Preparation of herbal extracts

ICA powder (≥ 98% purity) was purchased from (Nanjing Spring & Autumn Biological Engineering Co., Ltd., CH33H40015)). ICA was dissolved in 2% dimethyl sulfoxide (DMSO) and 10% polyethylene glycol 400.

Animal modeling, grouping, and intervention

Animal studies were conducted according to the Guide for the Care and Use of Laboratory Animals by the National Institute of Health (USA) and were approved by the Animal Ethics Committee of the Second Xiangya Hospital, Central South University (China) (2020038). All the procedures were conducted under pentobarbital sodium anesthesia, ensuring minimal discomfort to the animals. C57BL6/J and APP/PS1 mice (6-month-old, 250–300 g) were obtained from Spife Biotechnology Co., Ltd. (Beijing, China). The mice were kept in a regulated habitat (50 ± 10% relative humidity, 12/12 h light/dark cycle, 22 ± 2 °C) with free access to standard food and water. APP/PS1 mice were randomly allocated into the model group (n = 10) and ICA group (n = 12), whereas C57BL6/J mice were assigned to the control group (n = 10). The ICA group was administered ICA at 100 g/(kg*d) for 100 d, whilst the other two groups received the same quantity of sterile saline solution.

MWM test

The MWM test consists of spatial acquisition and spatial probe tests, which are used to assess spatial learning and memory abilities [12]. The spatial acquisition test was carried out by a 5-day memory acquisition experiment during days 94–98 to assess the spatial learning abilities of the mice. While the spatial probe experiment was carried out on day 99 to test the spatial memory retention abilities of the mice.

HE staining

Following the MWM test, the mice were anesthetized and transcardially perfused with 300 mL of stroke-physiological saline solution to flush out their blood through the abdominal aorta. The blood samples were then stored at − 80 °C until further analysis. Thereafter, their brain tissues were collected, treated with a 4% paraformaldehyde solution, embedded in paraffin, and sectioned into 4–5 µm thick slices [13]. The sections were then HE stained and sealed with neutral gum. Finally, the sections were observed and photographed under an optical microscope.

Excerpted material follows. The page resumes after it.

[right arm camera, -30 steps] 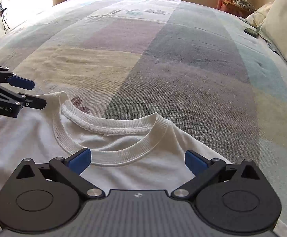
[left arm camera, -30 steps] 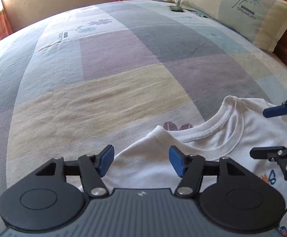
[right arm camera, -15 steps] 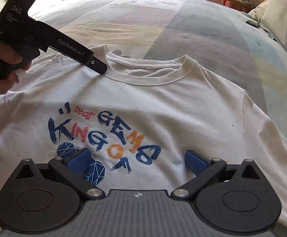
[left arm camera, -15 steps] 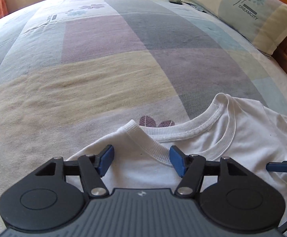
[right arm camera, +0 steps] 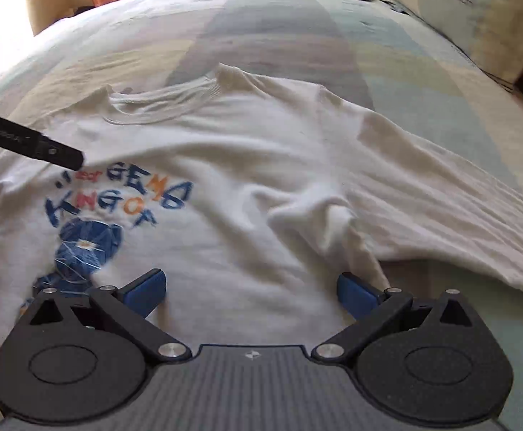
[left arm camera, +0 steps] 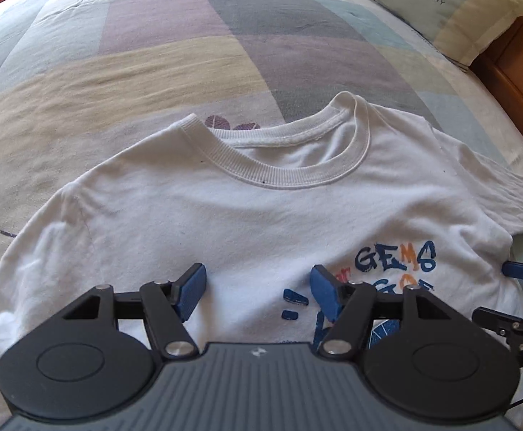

16S rRNA gene sequencing analysis

Sample collection

A minimum of 5 fecal pellets were retrieved from the rectum of each mouse (100-d-old), placed in a sterile conical tube, and stored at − 80 °C until further analysis.

Data acquisition and processing

16S rRNA gene sequencing of the fecal samples was carried out as reported previously [14]. Briefly, the samples were subjected to polymerase chain reaction (PCR) amplification, after which the amplicons were purified and subjected to paired-end sequencing and the raw data was evaluated. Information on sequencing analysis is provided in the Supplementary Materials and Methods, and the data has been deposited in the National Center for Biotechnology Information Sequence Read Archive (BioProject ID: PRJNA918352).

LC–MS

Sample preparation

The detailed protocol for fecal and blood sample preparation for LC-MS analysis is provided in the Supplementary Materials and Methods.

Data acquisition and processing

The UltiMate 3000 Ultra High-performance Liquid Chromatograph (Thermo Fisher, USA) and Thermo Q-Exactive Orbitrap Mass Spectrometer were used for ultrapure LC-MS/MS analysis (Thermo Fisher). Chromatographic separations were performed on Waters ACQUITY UPLC HSS T3 (100 mm × 2.1 mm × 1.8 μm). Thereafter, all the raw data were fed into Progenesis QI (Waters, Milford, MA, USA) and SIMCA-P14.0 (Umetrics AB, Umea, Vasterbotten, Sweden), software for further analysis [15]. The partial least-squares discriminant analysis (PLS-DA) and orthogonal partial least-squares discriminant analysis (OPLS-DA) supervised pattern recognition methods were applied to identify the overall metabolic differences among the three groups and the variable importance in the projection (VIP) was used to identify characteristic metabolites in the three groups. Distinct metabolites were analyzed based on VIP > 1.0 and P < 0.05. Further information is provided in the Supplemental Materials and Methods.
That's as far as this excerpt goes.